Lazio. Aveva sottratto 300 mila euro all’Asl Roma 5: arrestata impiegata dell’Azienda

Lazio. Aveva sottratto 300 mila euro all’Asl Roma 5: arrestata impiegata dell’Azienda

Lazio. Aveva sottratto 300 mila euro all’Asl Roma 5: arrestata impiegata dell’Azienda
La donna con fraudolenti mandati di pagamento si sarebbe appropriata di una somma di denaro pari a 311 mila euro distraendoli dalle casse della medesima azienda sanitaria di Tivoli. Le somme di denaro distratte venivano fatte figurare  come rimborsi per il servizio trasporti per i pazienti in dialisi, senza  che ne avesse diritto.

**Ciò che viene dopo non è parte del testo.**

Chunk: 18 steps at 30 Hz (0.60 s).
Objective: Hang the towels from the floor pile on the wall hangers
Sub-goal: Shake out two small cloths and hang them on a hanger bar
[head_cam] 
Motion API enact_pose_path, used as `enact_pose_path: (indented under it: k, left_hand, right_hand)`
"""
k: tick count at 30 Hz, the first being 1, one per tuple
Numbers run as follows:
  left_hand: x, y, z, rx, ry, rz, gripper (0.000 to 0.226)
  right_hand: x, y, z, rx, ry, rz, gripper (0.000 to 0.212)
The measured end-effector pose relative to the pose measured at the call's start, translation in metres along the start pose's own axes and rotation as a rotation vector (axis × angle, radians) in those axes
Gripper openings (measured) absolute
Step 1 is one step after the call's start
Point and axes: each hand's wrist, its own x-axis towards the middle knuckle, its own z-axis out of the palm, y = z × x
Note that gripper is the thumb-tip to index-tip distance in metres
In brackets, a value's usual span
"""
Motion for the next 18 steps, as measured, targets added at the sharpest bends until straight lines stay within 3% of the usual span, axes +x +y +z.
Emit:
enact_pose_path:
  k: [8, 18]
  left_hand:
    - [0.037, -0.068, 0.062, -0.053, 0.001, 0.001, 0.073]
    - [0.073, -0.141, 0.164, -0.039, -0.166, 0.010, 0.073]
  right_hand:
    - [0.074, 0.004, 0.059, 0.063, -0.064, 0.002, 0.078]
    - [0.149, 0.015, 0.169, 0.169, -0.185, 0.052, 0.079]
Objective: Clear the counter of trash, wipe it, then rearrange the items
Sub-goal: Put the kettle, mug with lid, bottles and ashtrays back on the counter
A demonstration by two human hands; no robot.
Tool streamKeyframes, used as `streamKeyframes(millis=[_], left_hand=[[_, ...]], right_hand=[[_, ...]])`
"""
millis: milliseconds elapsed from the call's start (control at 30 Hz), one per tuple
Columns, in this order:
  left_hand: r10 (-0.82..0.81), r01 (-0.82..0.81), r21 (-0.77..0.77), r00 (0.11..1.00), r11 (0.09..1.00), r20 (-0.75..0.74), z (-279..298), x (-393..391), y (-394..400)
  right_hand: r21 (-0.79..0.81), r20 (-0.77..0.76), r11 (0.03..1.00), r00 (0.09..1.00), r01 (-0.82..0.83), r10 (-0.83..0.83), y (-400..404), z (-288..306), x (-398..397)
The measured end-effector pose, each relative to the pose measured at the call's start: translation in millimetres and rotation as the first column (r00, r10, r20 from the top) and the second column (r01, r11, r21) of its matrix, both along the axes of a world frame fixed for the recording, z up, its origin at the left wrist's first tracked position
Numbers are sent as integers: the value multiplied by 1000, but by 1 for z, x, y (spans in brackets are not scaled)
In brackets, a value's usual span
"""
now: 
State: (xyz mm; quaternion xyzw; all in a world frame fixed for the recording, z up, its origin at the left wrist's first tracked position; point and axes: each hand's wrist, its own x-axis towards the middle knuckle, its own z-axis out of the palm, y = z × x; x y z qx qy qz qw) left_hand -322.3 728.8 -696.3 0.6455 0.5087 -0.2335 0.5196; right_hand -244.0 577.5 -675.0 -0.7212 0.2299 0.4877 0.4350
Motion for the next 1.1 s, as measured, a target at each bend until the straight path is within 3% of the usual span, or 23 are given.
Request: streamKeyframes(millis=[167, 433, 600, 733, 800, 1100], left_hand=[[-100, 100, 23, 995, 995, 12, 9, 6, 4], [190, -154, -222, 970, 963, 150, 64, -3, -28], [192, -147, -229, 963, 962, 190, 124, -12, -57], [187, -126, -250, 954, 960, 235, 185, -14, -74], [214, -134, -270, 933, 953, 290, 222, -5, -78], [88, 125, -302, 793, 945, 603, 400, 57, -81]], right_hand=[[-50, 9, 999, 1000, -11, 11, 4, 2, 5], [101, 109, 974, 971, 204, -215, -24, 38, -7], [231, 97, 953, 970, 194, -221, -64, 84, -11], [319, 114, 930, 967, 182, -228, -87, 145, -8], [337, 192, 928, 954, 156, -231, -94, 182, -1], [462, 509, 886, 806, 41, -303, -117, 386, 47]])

I Carabinieri della Stazione di Tivoli coordinati dal  locale Comando Compagnia e sotto l’egida della locale Procura della Repubblica, hanno arrestato in data 18.10.2016 una impiegata della ASL Roma 5 di Tivoli, in applicazione dell’ ordinanza di custodia cautelare emessa nei suoi confronti dall’Ufficio del Giudice per le indagini preliminari del Tribunale di Tivoli.
 
La donna con fraudolenti mandati di pagamento si sarebbe appropriata di una somma di denaro pari ad Euro 311.000, distraendoli dalle casse della medesima azienda sanitaria pubblica. I militari dell’Arma, acquisita la notizia degli ammanchi, hanno avviato l’attività investigativa  e sono giunti  ad importanti riscontri documentali attraverso l’analisi sui conti correnti in uso all’impiegata.
 
La stessa, invero, dall’anno 2013, in qualità di assistente amministrativo ed addetta all’emissione dei mandati di pagamento, aveva emesso ben 89 mandati a favore di persona di sua fiducia, facendola falsamente figurare tra i beneficiari.
 
Le somme di denaro distratte venivano fatte figurare  come rimborsi per il servizio trasporti per i pazienti in dialisi, senza  che ne avesse diritto.
 
I Carabinieri di Tivoli hanno inoltre accertato che tutte le indebite operazioni di accredito erano state disposte dal sistema informatico, con autenticazione fatta con identificativo e password   riconducibili all’impiegata. Le indagini hanno poi evidenziato che sul conto cointestato alla donna vi erano ingenti somme in entrata, tutte disposte con bonifici provenienti dalla casse pubbliche dall’ASL; il denaro  poi veniva  prelevato allo sportello bancomat al fine di conservare il saldo del conto corrente molto basso o addirittura negativo, per non  destare sospetti. La donna fermata presso la sua abitazione è stata tradotta presso il carcere di Rebibbia.